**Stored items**
━━━━━━━━━━━━━━━━━━━━

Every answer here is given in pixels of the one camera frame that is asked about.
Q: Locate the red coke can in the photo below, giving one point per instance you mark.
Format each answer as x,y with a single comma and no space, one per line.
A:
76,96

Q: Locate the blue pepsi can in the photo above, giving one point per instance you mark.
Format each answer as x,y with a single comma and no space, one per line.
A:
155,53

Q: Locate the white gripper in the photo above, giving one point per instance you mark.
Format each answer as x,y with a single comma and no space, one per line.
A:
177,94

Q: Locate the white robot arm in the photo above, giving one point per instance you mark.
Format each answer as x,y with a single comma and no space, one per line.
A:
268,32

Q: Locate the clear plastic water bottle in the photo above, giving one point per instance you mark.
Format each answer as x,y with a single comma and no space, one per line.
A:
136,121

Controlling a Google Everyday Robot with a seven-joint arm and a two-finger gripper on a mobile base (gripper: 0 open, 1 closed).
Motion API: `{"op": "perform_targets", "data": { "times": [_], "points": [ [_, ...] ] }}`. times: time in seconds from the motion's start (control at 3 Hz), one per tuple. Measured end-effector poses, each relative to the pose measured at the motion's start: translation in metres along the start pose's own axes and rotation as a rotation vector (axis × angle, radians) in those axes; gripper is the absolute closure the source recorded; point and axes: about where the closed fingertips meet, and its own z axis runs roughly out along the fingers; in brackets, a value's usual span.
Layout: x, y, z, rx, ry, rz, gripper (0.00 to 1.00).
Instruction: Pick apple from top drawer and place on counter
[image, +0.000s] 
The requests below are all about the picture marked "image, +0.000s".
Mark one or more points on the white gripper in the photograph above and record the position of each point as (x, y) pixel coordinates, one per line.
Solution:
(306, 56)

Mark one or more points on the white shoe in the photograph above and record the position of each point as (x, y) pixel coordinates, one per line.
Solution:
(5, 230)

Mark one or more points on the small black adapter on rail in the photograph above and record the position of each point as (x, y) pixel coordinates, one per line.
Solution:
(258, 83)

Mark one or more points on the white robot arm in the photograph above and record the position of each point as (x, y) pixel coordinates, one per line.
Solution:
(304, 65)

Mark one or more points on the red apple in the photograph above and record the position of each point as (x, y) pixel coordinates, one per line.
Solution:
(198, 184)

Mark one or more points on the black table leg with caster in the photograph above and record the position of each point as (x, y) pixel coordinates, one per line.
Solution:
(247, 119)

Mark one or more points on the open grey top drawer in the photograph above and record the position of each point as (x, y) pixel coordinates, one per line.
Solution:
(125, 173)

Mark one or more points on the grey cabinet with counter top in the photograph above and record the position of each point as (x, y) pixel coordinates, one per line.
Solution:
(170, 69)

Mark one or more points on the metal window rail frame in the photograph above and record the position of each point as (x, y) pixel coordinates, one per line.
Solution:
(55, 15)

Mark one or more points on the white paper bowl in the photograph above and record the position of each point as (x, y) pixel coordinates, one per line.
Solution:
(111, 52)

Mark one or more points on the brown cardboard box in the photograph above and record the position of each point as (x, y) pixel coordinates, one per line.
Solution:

━━━━━━━━━━━━━━━━━━━━

**The task**
Copy out each entry above with no deviation.

**Exercise solution**
Every answer here is given in pixels of the one camera frame that is asked about.
Q: Locate the red coke can in the photo below, giving one point per instance you mark.
Format each answer as x,y with a single comma and no space, one per line.
A:
76,96

Q: Locate the blue pepsi can in the photo above, giving one point per instance you mark.
Format each answer as x,y with a single comma and no space, one per line.
A:
155,53

Q: Locate the white gripper in the photo above, giving one point per instance you mark.
Format each answer as x,y with a single comma and no space, one per line.
A:
177,94

Q: Locate the white robot arm in the photo above, giving one point per instance you mark.
Format each answer as x,y with a single comma and no space, one per line.
A:
268,32

Q: Locate the clear plastic water bottle in the photo above, giving one point per instance you mark.
Format each answer as x,y with a single comma and no space, one per line.
A:
136,121

Controlling a Google Everyday Robot with a seven-joint arm and a two-finger gripper on a mobile base (gripper: 0 open, 1 closed).
Motion API: `{"op": "perform_targets", "data": { "times": [_], "points": [ [_, ...] ] }}`. times: time in seconds from the motion's start (control at 3 Hz), one per tuple. Measured end-effector poses, each relative to the pose measured at the motion's start: translation in metres along the start pose's own axes and rotation as a rotation vector (axis × angle, radians) in those axes; gripper is the absolute closure the source recorded; point and axes: about where the closed fingertips meet, and its own z axis runs roughly out along the fingers; in brackets, a value's usual span.
Layout: x, y, z, rx, ry, rz, gripper (0.00 to 1.00).
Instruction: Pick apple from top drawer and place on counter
[image, +0.000s] 
The requests below are all about the picture marked "image, +0.000s".
Mark one or more points on the white gripper in the photograph above and record the position of each point as (x, y) pixel coordinates, one per line.
Solution:
(306, 56)

Mark one or more points on the white shoe in the photograph above and record the position of each point as (x, y) pixel coordinates, one per line.
Solution:
(5, 230)

Mark one or more points on the small black adapter on rail in the photograph above and record the position of each point as (x, y) pixel coordinates, one per line.
Solution:
(258, 83)

Mark one or more points on the white robot arm in the photograph above and record the position of each point as (x, y) pixel coordinates, one per line.
Solution:
(304, 65)

Mark one or more points on the red apple in the photograph above and record the position of each point as (x, y) pixel coordinates, one per line.
Solution:
(198, 184)

Mark one or more points on the black table leg with caster in the photograph above and record the position of each point as (x, y) pixel coordinates, one per line.
Solution:
(247, 119)

Mark one or more points on the open grey top drawer in the photograph above and record the position of each point as (x, y) pixel coordinates, one per line.
Solution:
(125, 173)

Mark one or more points on the grey cabinet with counter top in the photograph above and record the position of each point as (x, y) pixel coordinates, one per line.
Solution:
(170, 69)

Mark one or more points on the metal window rail frame in the photograph above and record the position of each point as (x, y) pixel coordinates, one per line.
Solution:
(55, 15)

Mark one or more points on the white paper bowl in the photograph above and record the position of each point as (x, y) pixel coordinates, one per line.
Solution:
(111, 52)

Mark one or more points on the brown cardboard box in the photograph above and record the position of each point as (x, y) pixel coordinates, one per line.
Solution:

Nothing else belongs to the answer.